NewInstallation - ufal/clarin-dspace GitHub Wiki
There are two ways to install DSpace. First is in Docker, which is easier and preferred. The second consists of downloading all necessary software, matching versions, configuring it, compiling, installing and running.
- Install Docker Desktop
- Docker compose v2 is required. On Linux, it does not always come by default, so if necessary, install it with official guide.
All necessary files are in frontend repository, so first, checkout the repository from github.
git clone https://github.com/ufal/dspace-angular
cd dspace-angular
-
All necessary files are in the frontend repository, so first, checkout the repository from GitHub.
-
In order to run DSpace in Docker,
.env
file in the front-end root folder (dspace-angular/
) with environment variables is necessary. There are two basic scenarios that require slightly different configurations - the example of .env file for each scenario is specified below. (Localhost/Public) -
After setting up
.env
file, run Docker and create users. -
After Docker containers are started, don't forget to set up Nginx as specified below, in order to be able to access DSpace from remote hosts.

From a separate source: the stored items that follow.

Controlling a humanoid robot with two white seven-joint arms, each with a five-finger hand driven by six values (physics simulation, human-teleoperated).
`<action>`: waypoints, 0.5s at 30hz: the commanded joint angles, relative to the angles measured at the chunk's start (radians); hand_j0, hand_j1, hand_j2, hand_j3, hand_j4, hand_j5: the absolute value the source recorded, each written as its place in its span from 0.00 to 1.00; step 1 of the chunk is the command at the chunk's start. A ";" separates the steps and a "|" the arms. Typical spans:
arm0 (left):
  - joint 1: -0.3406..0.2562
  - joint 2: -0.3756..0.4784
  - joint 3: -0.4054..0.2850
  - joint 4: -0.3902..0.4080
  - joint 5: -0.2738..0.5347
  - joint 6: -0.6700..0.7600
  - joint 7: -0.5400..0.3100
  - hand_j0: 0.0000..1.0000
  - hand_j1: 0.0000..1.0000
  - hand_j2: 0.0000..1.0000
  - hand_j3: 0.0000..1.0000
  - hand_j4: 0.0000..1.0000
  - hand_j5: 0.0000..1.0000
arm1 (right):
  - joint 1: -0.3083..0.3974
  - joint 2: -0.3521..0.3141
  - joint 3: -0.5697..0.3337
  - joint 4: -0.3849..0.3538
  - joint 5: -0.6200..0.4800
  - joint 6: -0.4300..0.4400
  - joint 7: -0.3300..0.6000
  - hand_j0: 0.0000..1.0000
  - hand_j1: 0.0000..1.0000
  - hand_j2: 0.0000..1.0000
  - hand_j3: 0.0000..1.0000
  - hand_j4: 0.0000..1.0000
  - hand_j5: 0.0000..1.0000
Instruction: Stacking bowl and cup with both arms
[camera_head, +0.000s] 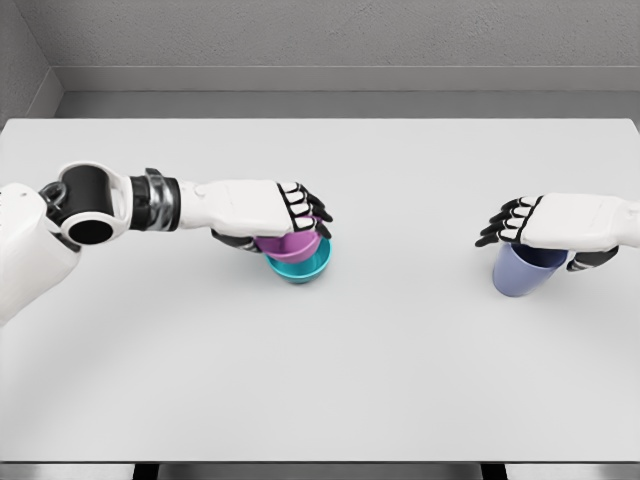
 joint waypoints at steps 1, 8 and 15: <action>0.000 0.000 -0.005 0.011 0.004 0.003 0.001 0.68 0.68 0.68 0.68 0.68 0.68 | 0.000 -0.001 0.000 0.000 -0.004 0.002 0.000 1.00 1.00 1.00 1.00 1.00 1.00; 0.000 0.000 -0.005 0.014 0.008 0.003 0.001 0.84 0.84 0.84 0.84 0.84 0.84 | 0.002 -0.001 0.000 0.001 -0.004 0.002 0.000 1.00 1.00 1.00 1.00 1.00 1.00; -0.002 -0.022 -0.005 0.031 0.009 0.003 0.001 1.00 1.00 1.00 1.00 1.00 1.00 | 0.002 -0.001 0.009 0.011 -0.002 0.002 0.000 1.00 1.00 1.00 1.00 1.00 1.00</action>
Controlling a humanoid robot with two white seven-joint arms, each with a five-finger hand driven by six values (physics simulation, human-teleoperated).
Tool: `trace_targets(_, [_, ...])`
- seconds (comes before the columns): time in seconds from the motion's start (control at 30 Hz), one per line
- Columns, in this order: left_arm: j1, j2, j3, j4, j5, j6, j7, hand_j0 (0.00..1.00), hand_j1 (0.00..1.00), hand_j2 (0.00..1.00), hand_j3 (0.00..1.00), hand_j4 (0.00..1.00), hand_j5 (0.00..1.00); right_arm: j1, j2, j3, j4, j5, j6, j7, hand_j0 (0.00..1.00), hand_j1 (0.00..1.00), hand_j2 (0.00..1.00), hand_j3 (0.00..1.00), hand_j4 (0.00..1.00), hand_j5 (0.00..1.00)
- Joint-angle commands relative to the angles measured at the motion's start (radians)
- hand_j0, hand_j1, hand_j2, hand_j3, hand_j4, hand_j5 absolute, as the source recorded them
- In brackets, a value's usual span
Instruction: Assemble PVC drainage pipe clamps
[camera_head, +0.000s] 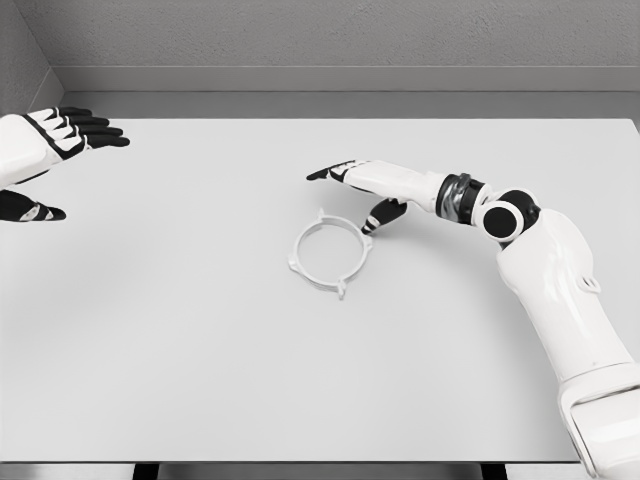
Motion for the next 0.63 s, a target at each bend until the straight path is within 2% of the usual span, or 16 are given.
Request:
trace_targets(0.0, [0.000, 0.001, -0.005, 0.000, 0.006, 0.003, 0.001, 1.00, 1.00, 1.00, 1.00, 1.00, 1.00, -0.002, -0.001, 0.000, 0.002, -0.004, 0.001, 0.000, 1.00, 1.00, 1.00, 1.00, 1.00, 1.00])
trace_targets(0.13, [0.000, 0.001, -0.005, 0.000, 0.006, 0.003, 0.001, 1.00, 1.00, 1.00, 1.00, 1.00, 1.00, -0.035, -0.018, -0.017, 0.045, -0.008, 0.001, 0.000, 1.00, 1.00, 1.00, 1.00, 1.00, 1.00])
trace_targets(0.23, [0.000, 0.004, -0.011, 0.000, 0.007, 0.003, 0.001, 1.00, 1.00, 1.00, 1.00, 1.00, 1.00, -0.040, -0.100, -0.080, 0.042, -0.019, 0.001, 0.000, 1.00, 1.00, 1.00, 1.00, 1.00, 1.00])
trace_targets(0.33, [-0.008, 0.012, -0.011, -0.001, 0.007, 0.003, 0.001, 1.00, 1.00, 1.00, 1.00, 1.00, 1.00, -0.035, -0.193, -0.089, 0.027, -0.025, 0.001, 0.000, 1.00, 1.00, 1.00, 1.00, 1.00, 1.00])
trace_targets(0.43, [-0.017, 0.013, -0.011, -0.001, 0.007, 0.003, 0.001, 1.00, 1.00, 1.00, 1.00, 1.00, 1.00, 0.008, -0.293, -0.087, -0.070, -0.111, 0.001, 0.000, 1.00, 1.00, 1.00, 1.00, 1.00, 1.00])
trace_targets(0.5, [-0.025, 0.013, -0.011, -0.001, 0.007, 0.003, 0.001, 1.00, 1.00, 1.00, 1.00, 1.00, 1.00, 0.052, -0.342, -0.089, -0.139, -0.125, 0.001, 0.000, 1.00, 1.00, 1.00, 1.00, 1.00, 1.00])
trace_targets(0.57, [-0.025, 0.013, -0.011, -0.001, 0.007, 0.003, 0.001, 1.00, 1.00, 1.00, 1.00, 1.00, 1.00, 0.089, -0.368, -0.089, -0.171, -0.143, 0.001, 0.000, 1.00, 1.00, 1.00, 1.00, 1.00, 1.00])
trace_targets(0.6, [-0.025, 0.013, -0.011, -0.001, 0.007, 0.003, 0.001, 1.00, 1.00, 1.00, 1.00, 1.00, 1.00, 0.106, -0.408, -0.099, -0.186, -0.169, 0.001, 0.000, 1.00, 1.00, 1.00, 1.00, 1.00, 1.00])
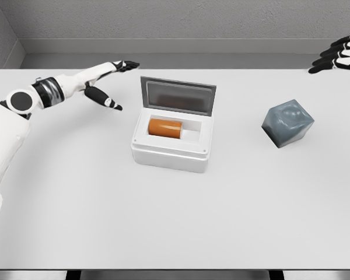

When running on localhost, the frontend MUST run in development mode. The .env file example is here:
INSTANCE=0
DSPACE_HOST=localhost
DSPACE_VER=dspace-7_x
DSPACE_SSL=false
FE_CMD=yarn start:dev
#please do not edit the following variables unless you know what you are doing
DOCKER_OWNER=ufal
DSPACE_UI_IMAGE=${DOCKER_OWNER}/dspace-angular:$DSPACE_VER
DSPACE_REST_IMAGE=${DOCKER_OWNER}/dspace:$DSPACE_VER
DSPACE_REST_PORT=808${INSTANCE}
UI_PORT=400${INSTANCE}
DSPACE_REST_NAMESPACE=/server
DSPACE_UI_NAMESPACE=/
REST_URL=http://${DSPACE_HOST}:${DSPACE_REST_PORT}${DSPACE_REST_NAMESPACE}
UI_URL=http://${DSPACE_HOST}:${UI_PORT}${DSPACE_UI_NAMESPACE}
Example of .env in frontend:
INSTANCE=0
DSPACE_HOST=example.com
DSPACE_VER=dspace-7_x
DSPACE_SSL=true
# If you want to run the front-end in development mode, uncomment the next line
# FE_CMD=yarn start:dev
# NOTE!: The line above is NECESSARY for localhost.
#please do not edit the following variables unless you know what you are doing
DOCKER_OWNER=ufal
DSPACE_UI_IMAGE=${DOCKER_OWNER}/dspace-angular:$DSPACE_VER
DSPACE_REST_IMAGE=${DOCKER_OWNER}/dspace:$DSPACE_VER
DSPACE_REST_PORT=8${INSTANCE}
UI_PORT=8${INSTANCE}
DSPACE_REST_NAMESPACE=/server
DSPACE_UI_NAMESPACE=/
REST_URL=http://${DSPACE_HOST}:${DSPACE_REST_PORT}${DSPACE_REST_NAMESPACE}
UI_URL=http://${DSPACE_HOST}:${UI_PORT}${DSPACE_UI_NAMESPACE}
# If you want to set up JAVA_OPTS
# Server memory limit (4GB)
# JAVA_OPTS=-Xmx4g
You may need to change DSPACE_REST_PORT to something else, e.g.443. Feel free to leave out the $INSTANCE part and just use the port number.
In both versions, it is possible to modify the first section of values. An instance is an arbitrary number, but enables several DSpace instances to run on the same machine. Be sure to use different project names (-p
parameter for Docker Compose)! Also, be sure to check if your machine has sufficient resources (CPU, RAM) for that.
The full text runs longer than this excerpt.